Я не согласен с теми, кто бросается в волны и, любя жизнь беспокойную, каждый день мужественно сражается с трудностями. Мудрый терпит такую участь, но не выбирает ее и предпочитает мир сражению[70].
Цитировать речь Теодора Рузвельта «Человек на арене» о том, кто отважно борется и у кого поэтому «лицо покрыто грязью, потом и кровью», уже стало банальностью. Рузвельт произнес эту речь вскоре после того, как покинул президентский пост, но продолжал оставаться на гребне популярности. Через несколько лет он пойдет против собственного протеже в попытке вернуть себе Белый дом, потерпит неудачу, а по ходу кампании едва не погибнет[71].

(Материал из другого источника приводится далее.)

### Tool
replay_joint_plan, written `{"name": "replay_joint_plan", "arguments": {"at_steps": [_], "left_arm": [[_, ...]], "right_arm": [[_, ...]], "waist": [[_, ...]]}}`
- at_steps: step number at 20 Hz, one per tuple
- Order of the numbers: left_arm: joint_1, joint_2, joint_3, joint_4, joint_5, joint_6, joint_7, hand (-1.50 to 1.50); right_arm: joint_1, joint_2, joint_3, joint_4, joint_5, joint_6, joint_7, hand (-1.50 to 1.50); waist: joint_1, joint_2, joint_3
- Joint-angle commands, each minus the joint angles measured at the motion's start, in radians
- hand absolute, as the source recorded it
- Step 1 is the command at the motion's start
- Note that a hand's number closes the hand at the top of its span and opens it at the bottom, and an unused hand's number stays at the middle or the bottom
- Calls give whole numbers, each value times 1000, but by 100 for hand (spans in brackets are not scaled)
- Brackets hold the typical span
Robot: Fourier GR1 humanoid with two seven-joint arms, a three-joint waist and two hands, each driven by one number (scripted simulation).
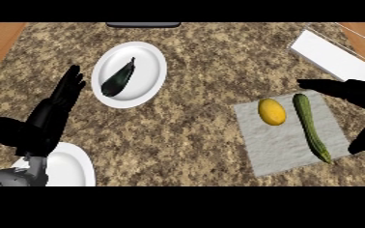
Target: Pick the squash from the placemat and place it in the tiered shelf
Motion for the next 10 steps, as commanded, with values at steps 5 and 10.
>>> {"name": "replay_joint_plan", "arguments": {"at_steps": [5,10], "left_arm": [[-27,-14,46,-10,-11,-31,66,0],[-20,-66,56,0,-60,-37,50,0]], "right_arm": [[12,-24,52,-12,130,65,-37,-150],[34,11,33,-31,206,32,-3,-150]], "waist": [[-4,-1,0],[-6,-1,0]]}}
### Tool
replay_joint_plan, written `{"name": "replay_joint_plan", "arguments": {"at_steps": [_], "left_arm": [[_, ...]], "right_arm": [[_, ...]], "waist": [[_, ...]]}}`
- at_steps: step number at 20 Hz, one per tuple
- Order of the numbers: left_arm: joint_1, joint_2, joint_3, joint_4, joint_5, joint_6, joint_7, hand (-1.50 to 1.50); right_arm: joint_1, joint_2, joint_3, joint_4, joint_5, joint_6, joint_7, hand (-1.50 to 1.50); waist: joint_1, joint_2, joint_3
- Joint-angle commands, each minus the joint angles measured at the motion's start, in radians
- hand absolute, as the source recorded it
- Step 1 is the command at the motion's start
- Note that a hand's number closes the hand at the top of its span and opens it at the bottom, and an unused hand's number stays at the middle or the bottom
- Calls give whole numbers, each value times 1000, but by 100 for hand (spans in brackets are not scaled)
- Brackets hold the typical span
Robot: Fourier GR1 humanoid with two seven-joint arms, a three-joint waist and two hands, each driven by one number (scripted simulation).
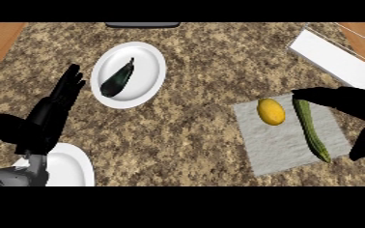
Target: Pick the squash from the placemat and place it in the tiered shelf
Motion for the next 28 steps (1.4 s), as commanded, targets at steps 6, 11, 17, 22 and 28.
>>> {"name": "replay_joint_plan", "arguments": {"at_steps": [6,11,17,22,28], "left_arm": [[65,-38,25,-30,-50,-57,-37,0],[-10,-49,86,45,-44,-81,-14,0],[12,-88,77,-23,-101,-79,28,0],[32,-95,112,-23,-103,-123,9,0],[70,-113,107,-76,-103,-136,37,0]], "right_arm": [[-10,79,-15,19,189,-33,64,-150],[-52,101,-5,146,294,-39,-12,-150],[-89,143,-42,222,342,-5,-49,-150],[-84,145,-60,318,413,-71,-131,-150],[-12,179,-38,351,444,-122,-161,-150]], "waist": [[4,0,0],[7,3,0],[7,2,0],[5,1,0],[6,1,1]]}}
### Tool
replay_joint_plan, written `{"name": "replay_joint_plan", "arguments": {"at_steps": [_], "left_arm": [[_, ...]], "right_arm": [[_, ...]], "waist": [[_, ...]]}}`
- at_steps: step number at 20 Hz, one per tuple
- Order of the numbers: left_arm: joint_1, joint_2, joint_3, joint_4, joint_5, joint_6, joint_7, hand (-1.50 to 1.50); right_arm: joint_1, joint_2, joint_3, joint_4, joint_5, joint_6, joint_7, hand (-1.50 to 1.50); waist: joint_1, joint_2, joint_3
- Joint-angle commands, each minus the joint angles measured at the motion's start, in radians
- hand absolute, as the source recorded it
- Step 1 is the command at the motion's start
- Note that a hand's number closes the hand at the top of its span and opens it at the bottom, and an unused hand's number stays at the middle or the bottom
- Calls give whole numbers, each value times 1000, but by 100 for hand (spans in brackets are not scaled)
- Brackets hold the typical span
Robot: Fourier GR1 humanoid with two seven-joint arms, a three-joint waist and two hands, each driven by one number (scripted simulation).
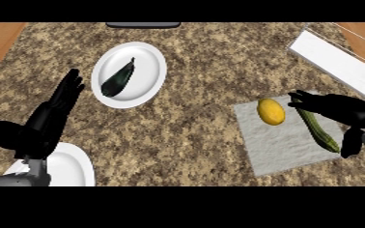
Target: Pick the squash from the placemat and place it in the tiered shelf
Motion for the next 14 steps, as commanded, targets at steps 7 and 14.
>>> {"name": "replay_joint_plan", "arguments": {"at_steps": [7,14], "left_arm": [[-60,-24,9,20,-28,-7,22,0],[3,-36,3,-19,-36,-20,11,0]], "right_arm": [[-43,96,26,222,87,-48,-68,-150],[-30,93,-35,319,102,-225,-125,150]], "waist": [[8,9,5],[10,8,5]]}}
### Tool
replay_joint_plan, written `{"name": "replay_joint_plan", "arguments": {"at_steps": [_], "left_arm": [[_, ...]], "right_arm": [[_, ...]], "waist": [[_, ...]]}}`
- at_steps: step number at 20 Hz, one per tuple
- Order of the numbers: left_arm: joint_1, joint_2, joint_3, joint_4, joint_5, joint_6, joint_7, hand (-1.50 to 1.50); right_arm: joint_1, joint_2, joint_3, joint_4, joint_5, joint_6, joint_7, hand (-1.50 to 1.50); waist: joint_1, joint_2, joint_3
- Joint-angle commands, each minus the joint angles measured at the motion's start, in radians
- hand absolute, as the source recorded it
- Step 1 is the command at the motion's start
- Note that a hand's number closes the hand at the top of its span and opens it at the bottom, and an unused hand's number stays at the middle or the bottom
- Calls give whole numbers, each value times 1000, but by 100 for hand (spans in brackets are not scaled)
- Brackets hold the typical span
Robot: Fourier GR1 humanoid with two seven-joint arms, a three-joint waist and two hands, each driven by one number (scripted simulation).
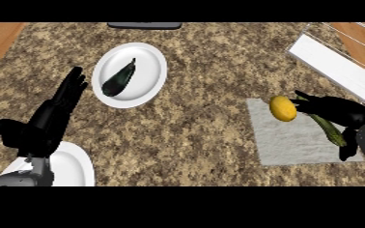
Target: Pick the squash from the placemat and place it in the tiered shelf
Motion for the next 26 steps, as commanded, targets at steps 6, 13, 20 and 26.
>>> {"name": "replay_joint_plan", "arguments": {"at_steps": [6,13,20,26], "left_arm": [[-37,-14,4,32,-2,-14,12,0],[-13,-7,26,-7,-23,0,24,0],[-16,3,36,23,-10,-22,17,0],[-9,-2,37,21,-9,-15,22,0]], "right_arm": [[-15,105,-68,142,15,-256,-26,150],[-64,52,-182,122,-88,-238,-166,150],[-160,182,-408,154,-248,-250,303,150],[-233,216,-560,154,-288,-520,691,150]], "waist": [[6,26,27],[-5,19,25],[-14,9,19],[-21,-7,9]]}}
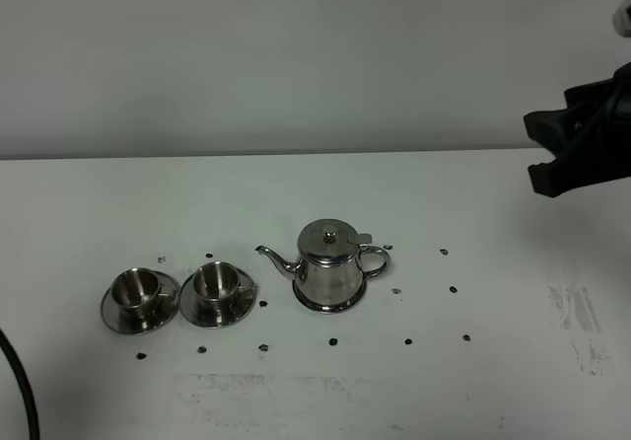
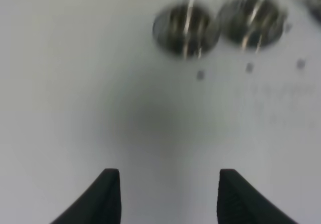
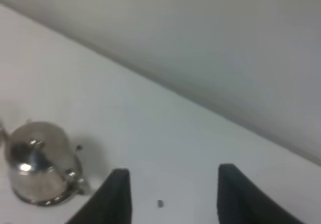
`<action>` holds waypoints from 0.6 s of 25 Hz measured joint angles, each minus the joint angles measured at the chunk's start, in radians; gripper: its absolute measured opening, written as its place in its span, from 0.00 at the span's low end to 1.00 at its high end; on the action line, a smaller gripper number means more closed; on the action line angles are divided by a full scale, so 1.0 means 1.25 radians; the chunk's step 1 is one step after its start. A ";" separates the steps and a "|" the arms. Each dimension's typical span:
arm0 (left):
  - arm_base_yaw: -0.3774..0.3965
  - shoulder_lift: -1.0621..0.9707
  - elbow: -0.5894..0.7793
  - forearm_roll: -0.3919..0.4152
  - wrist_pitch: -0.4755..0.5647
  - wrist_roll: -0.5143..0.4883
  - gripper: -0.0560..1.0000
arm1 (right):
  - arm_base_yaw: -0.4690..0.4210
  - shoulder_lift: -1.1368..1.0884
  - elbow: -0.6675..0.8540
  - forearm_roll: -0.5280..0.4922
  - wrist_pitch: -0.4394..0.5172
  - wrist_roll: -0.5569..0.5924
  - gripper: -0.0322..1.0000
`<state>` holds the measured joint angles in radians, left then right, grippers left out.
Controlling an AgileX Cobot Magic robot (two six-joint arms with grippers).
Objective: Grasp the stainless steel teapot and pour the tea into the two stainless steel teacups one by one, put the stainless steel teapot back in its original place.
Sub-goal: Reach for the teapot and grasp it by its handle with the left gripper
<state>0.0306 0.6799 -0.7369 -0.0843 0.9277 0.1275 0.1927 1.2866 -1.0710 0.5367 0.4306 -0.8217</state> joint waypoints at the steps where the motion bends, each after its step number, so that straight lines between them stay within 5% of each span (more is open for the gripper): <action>1: 0.000 -0.021 0.017 -0.001 0.016 -0.007 0.52 | 0.011 0.000 0.009 0.003 -0.006 -0.004 0.42; 15: 0.000 -0.340 0.181 -0.023 0.096 -0.028 0.52 | 0.056 0.002 0.026 0.008 0.018 -0.015 0.41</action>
<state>0.0306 0.2551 -0.5101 -0.1133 1.0482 0.0931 0.2626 1.2887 -1.0387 0.5462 0.4536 -0.8404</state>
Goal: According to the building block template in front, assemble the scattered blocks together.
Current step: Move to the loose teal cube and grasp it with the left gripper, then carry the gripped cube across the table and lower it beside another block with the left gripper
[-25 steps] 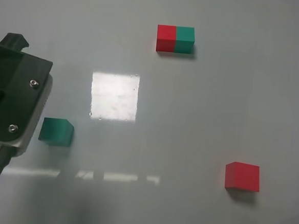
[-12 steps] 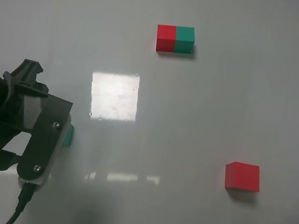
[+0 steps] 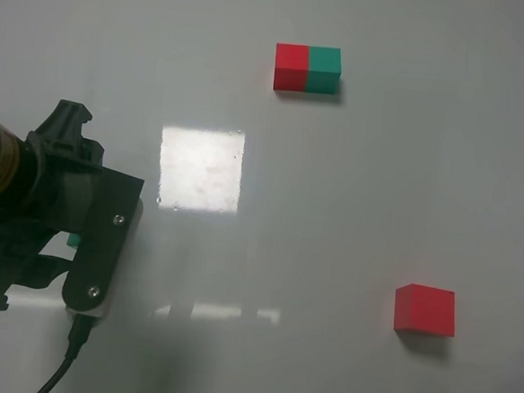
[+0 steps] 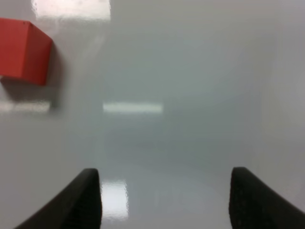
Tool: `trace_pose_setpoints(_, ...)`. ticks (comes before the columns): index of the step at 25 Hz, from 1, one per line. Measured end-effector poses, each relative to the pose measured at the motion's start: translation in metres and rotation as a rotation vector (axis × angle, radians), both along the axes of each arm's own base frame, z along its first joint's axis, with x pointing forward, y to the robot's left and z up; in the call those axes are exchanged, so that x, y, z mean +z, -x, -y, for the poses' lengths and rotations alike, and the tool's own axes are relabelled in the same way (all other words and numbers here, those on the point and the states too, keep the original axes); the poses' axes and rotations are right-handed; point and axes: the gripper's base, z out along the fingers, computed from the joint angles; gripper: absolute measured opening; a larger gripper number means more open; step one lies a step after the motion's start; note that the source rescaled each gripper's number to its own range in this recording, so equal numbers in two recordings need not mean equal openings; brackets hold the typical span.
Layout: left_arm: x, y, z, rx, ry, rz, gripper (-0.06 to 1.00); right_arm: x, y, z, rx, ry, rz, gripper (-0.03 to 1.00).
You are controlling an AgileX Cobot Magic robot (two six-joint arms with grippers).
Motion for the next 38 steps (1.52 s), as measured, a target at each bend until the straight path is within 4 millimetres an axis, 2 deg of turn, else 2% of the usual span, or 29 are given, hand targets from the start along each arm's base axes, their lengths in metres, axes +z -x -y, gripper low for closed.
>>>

Он также по счастливому стечению обстоятельств выживет, исследуя реку в Амазонии, убьет тысячи животных в африканских сафари, а затем будет упрашивать Вудро Вильсона разрешить ему участвовать в Первой мировой войне, несмотря на непризывной возраст – 59 лет. Он совершил в жизни множество действий, которые теперь, по прошествии времени, приводят нас в замешательство.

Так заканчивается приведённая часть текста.